What Monster Goes in What Blank
Yesterday evening, edging my way towards the Map of the World’s
unavoidable drop-off, I collided with this furious
cloud of gnats, nose and throat bushwhacked by another tactically
pointless suicide mission. The survivors were frantic
with whatever it is that provides purpose and motivation to a gnat’s
manifestly absurd existence. It’s nice to think they had something
urgent to tell me, weaving and orbiting around my face
like a living armillary sphere: Show me the way, bugs! Let’s go!

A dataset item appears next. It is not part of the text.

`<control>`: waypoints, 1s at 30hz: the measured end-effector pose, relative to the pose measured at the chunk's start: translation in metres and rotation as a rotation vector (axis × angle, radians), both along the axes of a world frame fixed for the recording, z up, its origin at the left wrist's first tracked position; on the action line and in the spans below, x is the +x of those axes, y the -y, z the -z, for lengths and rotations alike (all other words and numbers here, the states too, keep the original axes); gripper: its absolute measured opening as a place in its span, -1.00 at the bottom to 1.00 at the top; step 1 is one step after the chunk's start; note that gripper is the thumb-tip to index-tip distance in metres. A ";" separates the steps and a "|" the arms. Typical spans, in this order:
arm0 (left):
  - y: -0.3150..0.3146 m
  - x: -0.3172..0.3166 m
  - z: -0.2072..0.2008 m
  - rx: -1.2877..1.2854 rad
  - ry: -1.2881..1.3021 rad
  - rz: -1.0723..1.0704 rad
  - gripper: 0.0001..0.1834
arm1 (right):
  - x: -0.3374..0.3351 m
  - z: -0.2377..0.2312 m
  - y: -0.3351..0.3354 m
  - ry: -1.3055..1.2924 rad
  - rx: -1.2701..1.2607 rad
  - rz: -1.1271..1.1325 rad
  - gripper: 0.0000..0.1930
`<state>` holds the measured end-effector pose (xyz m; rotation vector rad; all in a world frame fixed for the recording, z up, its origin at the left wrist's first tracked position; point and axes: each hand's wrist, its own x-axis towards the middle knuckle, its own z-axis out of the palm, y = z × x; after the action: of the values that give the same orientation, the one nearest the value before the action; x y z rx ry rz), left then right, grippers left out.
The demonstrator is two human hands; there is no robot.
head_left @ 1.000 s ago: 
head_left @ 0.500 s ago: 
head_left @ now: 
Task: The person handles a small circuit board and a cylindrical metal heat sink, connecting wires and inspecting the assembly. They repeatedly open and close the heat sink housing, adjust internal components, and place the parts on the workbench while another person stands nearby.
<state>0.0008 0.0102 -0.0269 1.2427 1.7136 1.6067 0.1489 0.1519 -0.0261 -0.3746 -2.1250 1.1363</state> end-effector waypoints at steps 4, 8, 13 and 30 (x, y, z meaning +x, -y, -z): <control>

But they seemed confused, subject to constant reversals of course
zip-zipping the shifting equator and wobbling poles
as if manipulated by squabbling silken knots of High Renaissance
cartographers arguing the math and debating in Latin
what monster goes in what blank and why we keep getting it wrong…
_______________
Michael Derrick Hudson
Review by Steven Reese
The challenge posed by great titles like this one is writing a poem that lives up to them, and I think this poem does very well for itself in that department. There’s a collision in the poem, with a cloud of gnats, but that one points to larger collisions in the poem which, to my thinking, have to do with small and large. The gnats, with their “orbiting,” are a miniature of a very large system, a solar system—as is an armillary sphere and a map; they are attempts to reduce inconceivable large spaces into representations that can fit on a table and fit into the human mind. The speaker seems to have collided with a world he has trouble making sense of—he is dropping off the edge of a map that no longer describes our world, and he is half hoping for guidance from bugs. “Manifestly absurd” in this poem seems to describe equally the gnats and the humans (I love that “silken knot” of scholars) who keep getting their versions of the big picture wrong, not knowing where its dangers (monsters) are and suffering “constant reversals of course.”